**TO DO**
Once you find the line with "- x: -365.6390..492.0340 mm" in the entries below, return exactly every line from it through the line with "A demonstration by".

┄┄┄┄┄┄

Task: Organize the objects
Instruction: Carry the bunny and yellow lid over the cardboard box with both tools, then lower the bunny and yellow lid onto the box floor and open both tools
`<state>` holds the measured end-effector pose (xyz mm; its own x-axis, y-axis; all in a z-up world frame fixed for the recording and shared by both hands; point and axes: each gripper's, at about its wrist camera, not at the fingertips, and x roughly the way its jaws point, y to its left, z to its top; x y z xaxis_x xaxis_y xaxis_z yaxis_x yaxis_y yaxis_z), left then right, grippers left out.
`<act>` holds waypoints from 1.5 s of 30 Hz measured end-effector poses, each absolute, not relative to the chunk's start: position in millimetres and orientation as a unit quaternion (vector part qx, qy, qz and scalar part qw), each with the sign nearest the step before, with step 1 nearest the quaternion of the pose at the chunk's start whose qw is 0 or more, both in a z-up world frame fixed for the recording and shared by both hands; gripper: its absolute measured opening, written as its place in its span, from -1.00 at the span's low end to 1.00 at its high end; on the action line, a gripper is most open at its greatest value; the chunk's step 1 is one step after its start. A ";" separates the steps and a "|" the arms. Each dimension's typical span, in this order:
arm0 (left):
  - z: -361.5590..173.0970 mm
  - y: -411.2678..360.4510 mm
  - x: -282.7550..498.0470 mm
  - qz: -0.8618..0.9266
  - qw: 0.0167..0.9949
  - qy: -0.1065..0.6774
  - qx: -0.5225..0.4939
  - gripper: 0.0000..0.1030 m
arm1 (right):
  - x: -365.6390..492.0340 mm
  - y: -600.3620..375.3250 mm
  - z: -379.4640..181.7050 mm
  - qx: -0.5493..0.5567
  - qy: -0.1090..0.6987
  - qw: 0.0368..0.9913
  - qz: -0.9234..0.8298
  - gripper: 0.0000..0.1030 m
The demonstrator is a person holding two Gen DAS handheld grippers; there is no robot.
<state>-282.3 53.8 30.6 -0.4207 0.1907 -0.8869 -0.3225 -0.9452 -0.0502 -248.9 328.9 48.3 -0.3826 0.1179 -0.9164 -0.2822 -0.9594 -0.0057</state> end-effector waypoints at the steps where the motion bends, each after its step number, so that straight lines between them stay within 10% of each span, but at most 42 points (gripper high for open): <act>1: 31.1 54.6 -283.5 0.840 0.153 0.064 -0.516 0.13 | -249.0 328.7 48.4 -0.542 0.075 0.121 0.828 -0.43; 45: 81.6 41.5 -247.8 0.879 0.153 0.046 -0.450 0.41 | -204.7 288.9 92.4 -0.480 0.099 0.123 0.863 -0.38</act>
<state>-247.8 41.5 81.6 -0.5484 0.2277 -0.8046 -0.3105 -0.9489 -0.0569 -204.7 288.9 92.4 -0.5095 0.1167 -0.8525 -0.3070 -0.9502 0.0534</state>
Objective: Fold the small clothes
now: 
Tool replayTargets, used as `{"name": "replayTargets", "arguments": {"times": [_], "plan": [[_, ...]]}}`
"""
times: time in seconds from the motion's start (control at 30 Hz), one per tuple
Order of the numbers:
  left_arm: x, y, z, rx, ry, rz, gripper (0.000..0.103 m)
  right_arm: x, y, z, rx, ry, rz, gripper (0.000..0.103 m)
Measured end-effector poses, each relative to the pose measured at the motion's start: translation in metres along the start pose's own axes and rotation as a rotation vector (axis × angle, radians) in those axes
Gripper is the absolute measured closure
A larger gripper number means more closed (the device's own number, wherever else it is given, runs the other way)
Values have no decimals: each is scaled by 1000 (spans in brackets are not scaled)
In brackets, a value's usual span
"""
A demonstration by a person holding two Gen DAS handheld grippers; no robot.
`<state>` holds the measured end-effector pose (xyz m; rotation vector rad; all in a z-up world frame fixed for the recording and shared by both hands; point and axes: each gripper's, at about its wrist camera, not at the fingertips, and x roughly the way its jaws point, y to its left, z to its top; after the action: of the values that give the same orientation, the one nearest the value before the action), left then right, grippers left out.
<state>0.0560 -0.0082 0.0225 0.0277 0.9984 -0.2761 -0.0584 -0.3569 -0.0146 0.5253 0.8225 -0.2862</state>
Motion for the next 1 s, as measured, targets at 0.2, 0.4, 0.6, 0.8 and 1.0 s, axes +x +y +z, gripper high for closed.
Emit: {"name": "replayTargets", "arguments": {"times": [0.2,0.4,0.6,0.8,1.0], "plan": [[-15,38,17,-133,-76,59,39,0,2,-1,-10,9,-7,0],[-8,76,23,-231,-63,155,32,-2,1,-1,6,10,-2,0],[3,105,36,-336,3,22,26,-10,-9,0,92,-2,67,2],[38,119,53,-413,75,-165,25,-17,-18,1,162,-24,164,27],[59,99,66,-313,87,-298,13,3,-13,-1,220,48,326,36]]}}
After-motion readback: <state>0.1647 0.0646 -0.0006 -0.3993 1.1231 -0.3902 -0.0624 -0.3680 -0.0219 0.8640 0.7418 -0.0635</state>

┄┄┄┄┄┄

**RESPONSE FOR THIS EXERCISE**
  - x: -365.6390..492.0340 mm
  - y: -600.3620..375.3250 mm
  - z: -379.4640..181.7050 mm
  - qx: -0.5493..0.5567
  - qy: -0.1090..0.6987
  - qw: 0.0368..0.9913
  - qz: -0.9234..0.8298
  - gripper: 0.0000..0.1030 m
The demonstrator is a person holding two Gen DAS handheld grippers; there is no robot.
<state>-282.3 53.8 30.6 -0.4207 0.1907 -0.8869 -0.3225 -0.9452 -0.0502 -248.9 328.9 48.3 -0.3826 0.1179 -0.9164 -0.2822 -0.9594 -0.0057</state> end-effector waypoints at the steps where the motion bends, each after its step number, so that straight lines between them stay within 10% of each span, but at most 42 points (gripper high for open): <act>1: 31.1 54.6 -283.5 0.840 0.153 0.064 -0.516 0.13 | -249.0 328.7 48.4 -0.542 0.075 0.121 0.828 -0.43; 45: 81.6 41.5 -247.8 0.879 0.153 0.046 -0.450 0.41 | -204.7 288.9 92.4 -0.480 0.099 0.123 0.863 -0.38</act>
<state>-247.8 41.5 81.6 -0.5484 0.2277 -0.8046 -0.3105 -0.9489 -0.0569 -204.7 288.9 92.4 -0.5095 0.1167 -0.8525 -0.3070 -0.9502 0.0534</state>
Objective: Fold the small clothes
now: 
Tool replayTargets, used as `{"name": "replayTargets", "arguments": {"times": [_], "plan": [[_, ...]]}}`
"""
times: time in seconds from the motion's start (control at 30 Hz), one per tuple
Order of the numbers:
  left_arm: x, y, z, rx, ry, rz, gripper (0.000..0.103 m)
  right_arm: x, y, z, rx, ry, rz, gripper (0.000..0.103 m)
Measured end-effector poses, each relative to the pose measured at the motion's start: translation in metres along the start pose's own axes and rotation as a rotation vector (axis × angle, radians) in those axes
Gripper is the absolute measured closure
A larger gripper number means more closed (the device's own number, wherever else it is given, runs the other way)
Values have no decimals: each is scaled by 1000 (spans in brackets are not scaled)
In brackets, a value's usual span
"""
A demonstration by a person holding two Gen DAS handheld grippers; no robot.

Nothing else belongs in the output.